Task prompt => Copy each line from the listing below where the word "medicine" shows up.

Records provided =>

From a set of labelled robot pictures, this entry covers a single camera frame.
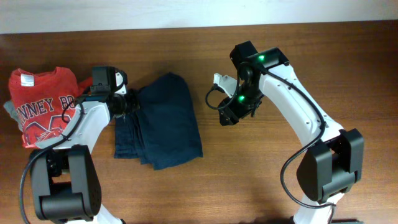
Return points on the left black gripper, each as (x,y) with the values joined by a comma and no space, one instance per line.
(134,104)

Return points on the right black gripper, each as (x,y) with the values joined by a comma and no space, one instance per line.
(234,112)

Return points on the navy blue shorts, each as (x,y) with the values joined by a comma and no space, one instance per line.
(163,132)

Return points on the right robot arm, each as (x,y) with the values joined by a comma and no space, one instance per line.
(332,156)

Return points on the red printed t-shirt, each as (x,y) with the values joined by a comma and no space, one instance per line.
(44,101)

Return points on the grey folded t-shirt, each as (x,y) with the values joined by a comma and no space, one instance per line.
(12,113)

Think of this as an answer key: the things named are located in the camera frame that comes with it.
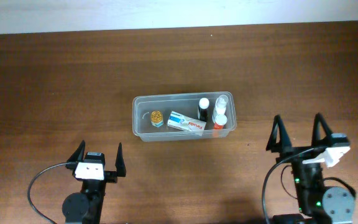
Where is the clear plastic container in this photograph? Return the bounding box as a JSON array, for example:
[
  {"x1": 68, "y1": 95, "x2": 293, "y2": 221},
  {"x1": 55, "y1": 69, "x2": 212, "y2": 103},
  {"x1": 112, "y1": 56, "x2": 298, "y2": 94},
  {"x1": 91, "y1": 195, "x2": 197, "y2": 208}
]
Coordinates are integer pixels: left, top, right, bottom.
[{"x1": 132, "y1": 91, "x2": 237, "y2": 142}]

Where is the small gold-lid jar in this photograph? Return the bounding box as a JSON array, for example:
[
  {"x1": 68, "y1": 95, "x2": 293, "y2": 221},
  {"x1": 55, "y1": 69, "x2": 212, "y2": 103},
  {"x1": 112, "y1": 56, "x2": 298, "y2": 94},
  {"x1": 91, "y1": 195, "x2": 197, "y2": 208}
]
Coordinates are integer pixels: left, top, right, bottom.
[{"x1": 150, "y1": 111, "x2": 163, "y2": 128}]

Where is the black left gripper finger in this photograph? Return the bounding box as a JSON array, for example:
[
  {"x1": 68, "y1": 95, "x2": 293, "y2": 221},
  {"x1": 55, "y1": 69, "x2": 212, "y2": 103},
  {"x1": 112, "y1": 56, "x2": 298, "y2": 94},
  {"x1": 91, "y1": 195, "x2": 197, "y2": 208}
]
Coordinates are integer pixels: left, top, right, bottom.
[
  {"x1": 115, "y1": 142, "x2": 127, "y2": 177},
  {"x1": 67, "y1": 140, "x2": 86, "y2": 162}
]

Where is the white spray bottle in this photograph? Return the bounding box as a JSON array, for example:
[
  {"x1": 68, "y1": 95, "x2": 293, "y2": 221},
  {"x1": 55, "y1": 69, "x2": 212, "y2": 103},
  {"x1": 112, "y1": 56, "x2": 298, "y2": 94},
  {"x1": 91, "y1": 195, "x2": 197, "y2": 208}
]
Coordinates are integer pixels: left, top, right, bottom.
[{"x1": 213, "y1": 95, "x2": 229, "y2": 117}]

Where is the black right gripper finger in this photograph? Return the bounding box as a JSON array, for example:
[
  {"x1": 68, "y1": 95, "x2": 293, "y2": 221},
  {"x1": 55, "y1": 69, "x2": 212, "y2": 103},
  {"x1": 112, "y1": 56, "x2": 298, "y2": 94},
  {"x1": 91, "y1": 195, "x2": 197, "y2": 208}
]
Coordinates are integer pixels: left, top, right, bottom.
[
  {"x1": 311, "y1": 113, "x2": 334, "y2": 147},
  {"x1": 266, "y1": 114, "x2": 293, "y2": 153}
]

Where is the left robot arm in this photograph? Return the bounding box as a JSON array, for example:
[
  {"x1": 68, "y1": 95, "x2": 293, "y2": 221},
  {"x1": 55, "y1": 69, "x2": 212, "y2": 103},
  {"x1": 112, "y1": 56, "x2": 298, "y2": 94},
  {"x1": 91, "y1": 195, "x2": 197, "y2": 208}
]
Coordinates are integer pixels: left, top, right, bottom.
[{"x1": 62, "y1": 141, "x2": 126, "y2": 224}]

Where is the dark bottle white cap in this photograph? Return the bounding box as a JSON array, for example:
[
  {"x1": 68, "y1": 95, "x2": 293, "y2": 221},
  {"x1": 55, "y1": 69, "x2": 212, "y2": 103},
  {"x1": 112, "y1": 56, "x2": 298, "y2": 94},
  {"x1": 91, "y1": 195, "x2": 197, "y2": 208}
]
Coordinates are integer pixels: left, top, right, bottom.
[{"x1": 198, "y1": 98, "x2": 209, "y2": 122}]

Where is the orange tube white cap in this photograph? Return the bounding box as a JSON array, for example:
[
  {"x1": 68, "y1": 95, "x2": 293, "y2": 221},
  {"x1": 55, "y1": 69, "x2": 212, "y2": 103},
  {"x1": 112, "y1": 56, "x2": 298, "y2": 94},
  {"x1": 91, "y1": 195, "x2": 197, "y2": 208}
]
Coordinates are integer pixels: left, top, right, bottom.
[{"x1": 213, "y1": 114, "x2": 227, "y2": 138}]

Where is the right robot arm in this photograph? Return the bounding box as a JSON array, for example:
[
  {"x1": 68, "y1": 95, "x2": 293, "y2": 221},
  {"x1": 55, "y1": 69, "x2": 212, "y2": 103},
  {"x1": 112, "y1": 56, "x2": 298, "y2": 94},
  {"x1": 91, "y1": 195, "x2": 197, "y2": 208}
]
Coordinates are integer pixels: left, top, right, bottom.
[{"x1": 262, "y1": 113, "x2": 357, "y2": 223}]

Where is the white Panadol medicine box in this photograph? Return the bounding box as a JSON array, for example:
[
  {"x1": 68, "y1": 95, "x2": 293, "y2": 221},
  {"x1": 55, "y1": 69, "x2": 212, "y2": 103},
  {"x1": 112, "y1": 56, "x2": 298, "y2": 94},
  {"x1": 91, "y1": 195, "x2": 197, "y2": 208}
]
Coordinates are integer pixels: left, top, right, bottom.
[{"x1": 167, "y1": 111, "x2": 206, "y2": 136}]

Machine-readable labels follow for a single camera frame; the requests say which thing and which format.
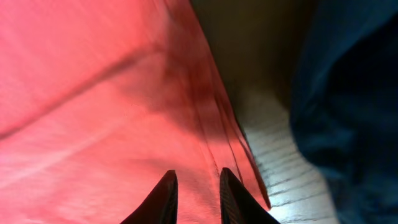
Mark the red soccer t-shirt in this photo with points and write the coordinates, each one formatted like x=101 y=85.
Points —
x=99 y=99

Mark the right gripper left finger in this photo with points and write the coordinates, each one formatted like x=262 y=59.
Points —
x=160 y=206

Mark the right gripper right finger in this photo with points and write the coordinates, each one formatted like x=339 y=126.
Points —
x=238 y=206

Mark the navy blue shirt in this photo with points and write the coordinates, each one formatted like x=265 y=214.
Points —
x=344 y=106

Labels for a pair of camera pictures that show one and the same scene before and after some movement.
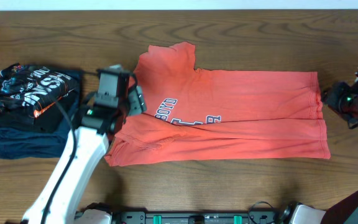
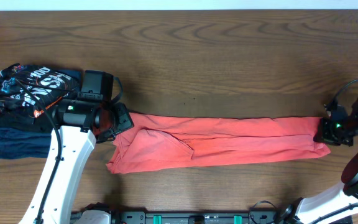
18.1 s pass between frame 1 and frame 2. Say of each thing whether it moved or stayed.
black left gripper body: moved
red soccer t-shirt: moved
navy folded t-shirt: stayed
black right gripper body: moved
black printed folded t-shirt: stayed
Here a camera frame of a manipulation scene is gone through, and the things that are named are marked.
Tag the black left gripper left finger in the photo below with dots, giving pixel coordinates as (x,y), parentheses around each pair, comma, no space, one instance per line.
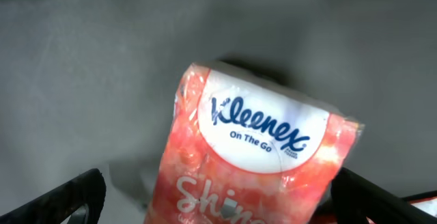
(79,200)

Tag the small red packet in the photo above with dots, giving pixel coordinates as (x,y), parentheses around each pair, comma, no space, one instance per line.
(423,201)

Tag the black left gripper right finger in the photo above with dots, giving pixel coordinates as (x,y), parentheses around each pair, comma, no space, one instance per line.
(357,201)

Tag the grey plastic shopping basket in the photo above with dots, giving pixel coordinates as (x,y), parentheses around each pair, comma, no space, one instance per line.
(90,84)

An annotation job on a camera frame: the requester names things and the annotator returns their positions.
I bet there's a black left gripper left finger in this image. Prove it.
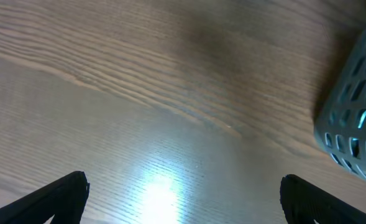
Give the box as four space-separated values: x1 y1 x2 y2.
0 171 90 224

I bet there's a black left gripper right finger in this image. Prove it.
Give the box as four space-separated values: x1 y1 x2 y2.
280 174 366 224

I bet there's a grey plastic lattice basket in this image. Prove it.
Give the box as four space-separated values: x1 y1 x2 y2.
314 29 366 181

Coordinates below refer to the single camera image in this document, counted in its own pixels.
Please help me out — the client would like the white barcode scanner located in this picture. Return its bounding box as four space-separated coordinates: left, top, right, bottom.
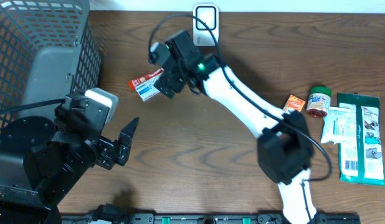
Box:
193 4 219 47

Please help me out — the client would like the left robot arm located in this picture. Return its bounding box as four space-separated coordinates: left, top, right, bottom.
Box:
0 93 139 223

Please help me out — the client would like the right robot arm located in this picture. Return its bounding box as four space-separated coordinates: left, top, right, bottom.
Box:
149 30 316 223

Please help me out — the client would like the black left camera cable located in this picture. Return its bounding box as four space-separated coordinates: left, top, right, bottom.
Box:
0 98 65 116

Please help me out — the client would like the green white wipes packet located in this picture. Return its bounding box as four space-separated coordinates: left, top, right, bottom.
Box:
337 93 385 186

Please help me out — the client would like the black camera cable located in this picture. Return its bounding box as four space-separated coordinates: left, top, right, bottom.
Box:
0 98 65 116
147 12 333 224

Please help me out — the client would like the orange small carton box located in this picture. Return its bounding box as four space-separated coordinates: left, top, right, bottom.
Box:
283 94 306 113

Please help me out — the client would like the red snack stick sachet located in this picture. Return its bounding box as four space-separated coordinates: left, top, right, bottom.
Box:
128 68 164 90

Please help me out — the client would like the black right camera cable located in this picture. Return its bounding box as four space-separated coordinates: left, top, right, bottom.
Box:
147 12 333 224

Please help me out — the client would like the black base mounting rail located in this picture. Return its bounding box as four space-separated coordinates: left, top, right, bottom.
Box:
60 203 362 224

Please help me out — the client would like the white Panadol medicine box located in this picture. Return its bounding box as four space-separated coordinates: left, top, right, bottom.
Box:
135 76 160 101

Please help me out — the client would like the grey plastic mesh basket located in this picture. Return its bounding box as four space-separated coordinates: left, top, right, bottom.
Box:
0 0 103 138

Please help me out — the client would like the teal white tissue pack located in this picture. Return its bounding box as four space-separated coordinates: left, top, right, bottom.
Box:
320 106 351 144

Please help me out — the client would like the green lid glass jar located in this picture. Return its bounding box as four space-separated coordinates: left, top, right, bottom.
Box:
306 86 332 118

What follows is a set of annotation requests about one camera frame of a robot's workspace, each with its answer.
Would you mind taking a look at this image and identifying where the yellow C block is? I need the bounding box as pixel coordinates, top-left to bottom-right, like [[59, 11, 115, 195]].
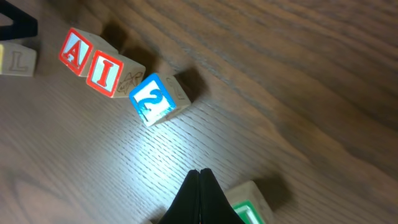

Exercise result =>
Where is the white Panadol medicine box in this photograph? Return the bounding box as a JSON array, for example:
Please help me out — the client would like the white Panadol medicine box located in this picture. Return its bounding box as four space-separated coordinates: left, top, right, bottom.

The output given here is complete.